Dubuque has been my home now for the better part of two decades. I’ve lived a lot of life here. In fact, I’m nearing the tipping point where I’ve been a Dubuquer longer than anything else. Life is significantly more stable now. Paul and I got married in 2016, bought a home, got a dog, and have drifted listlessly into routine. We love and appreciate all the Midwest has to offer: hunting, fishing, hiking, smiling at strangers, exclaiming “ope!”, bonfires, sledding, mosquitoes… the whole bit.
Recently, Paul was on an ice fishing trip with his college friends in northcentral Wisconsin on the same day that I had a highly anticipated and extremely scarce night out planned with my small division of beloved coworkers and their spouses. There were 13 of us total, yours truly constituting the 13th wheel. Our line of work does not allow us anonymity in town, especially when we’re out en masse, so we crossed the Mississippi and settled in at Louisburg Junction in Cuba City, Wisconsin (Paul’s home town).

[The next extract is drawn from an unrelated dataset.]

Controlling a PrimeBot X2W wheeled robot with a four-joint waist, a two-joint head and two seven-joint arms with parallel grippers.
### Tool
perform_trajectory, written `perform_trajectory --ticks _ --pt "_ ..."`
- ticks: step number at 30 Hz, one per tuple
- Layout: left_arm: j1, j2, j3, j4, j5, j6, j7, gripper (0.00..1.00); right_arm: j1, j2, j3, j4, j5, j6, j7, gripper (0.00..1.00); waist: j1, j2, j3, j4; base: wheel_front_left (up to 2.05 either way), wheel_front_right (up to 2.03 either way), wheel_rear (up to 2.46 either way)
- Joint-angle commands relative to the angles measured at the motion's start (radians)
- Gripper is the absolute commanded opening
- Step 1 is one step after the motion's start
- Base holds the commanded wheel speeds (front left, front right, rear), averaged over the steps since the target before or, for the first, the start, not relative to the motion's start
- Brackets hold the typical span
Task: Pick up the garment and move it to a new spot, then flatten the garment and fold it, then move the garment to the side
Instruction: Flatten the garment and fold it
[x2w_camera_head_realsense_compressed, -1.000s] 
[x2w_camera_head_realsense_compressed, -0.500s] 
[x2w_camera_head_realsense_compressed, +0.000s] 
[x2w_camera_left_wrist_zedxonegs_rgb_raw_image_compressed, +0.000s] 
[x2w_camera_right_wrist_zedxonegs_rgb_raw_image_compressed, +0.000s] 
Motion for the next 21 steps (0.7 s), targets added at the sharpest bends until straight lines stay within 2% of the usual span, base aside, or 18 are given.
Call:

Walking through the door was like taking a step back in time. The dim lights, people everywhere talking and laughing, the smell of fried food. As I made my rounds checking in with each couple, I felt a joy and comfort that I hadn’t known I was missing. Between trips to the salad bar and sipping Old Fashioneds, we took turns trading stories that embellished our risks and understated our contributions. I consumed an enormous serving of parmesan-encrusted cod (highly recommend) and topped it off with a hand-mixed boozy ice cream concoction known as a Pink Squirrel.
Whitney Houston serenaded us as we began to make after-party plans, and I was keenly aware of my contentment and satisfaction with being in the company of good people at a humble supper club in southwest Wisconsin. Although the Amaretto can’t be ruled out as an accelerant, a peace and warmth restored in my soul. The incongruence between “who I am” and “who I knew I was” had finally realigned. I was an adult and a child in the same moment.
The connection I have been seeking for so long is not to this city, the people, the job, the house, the dog. Turns out I’ve been trying for decades to find my way back to myself. Had I known the path was paved with cheese curds, dim lights, and Pink Squirrels I may have made the journey sooner. But you don’t know which path to take when you don’t know what you’re looking for. And you don’t know what you’re looking for if you don’t know you’ve lost something. And you don’t know if you’ve lost something when it fades away gradually instead of vanishing all at once. How thrilling to be in the right place at the right time with the right people for all of the pieces came together. A rare and momentous occasion, indeed.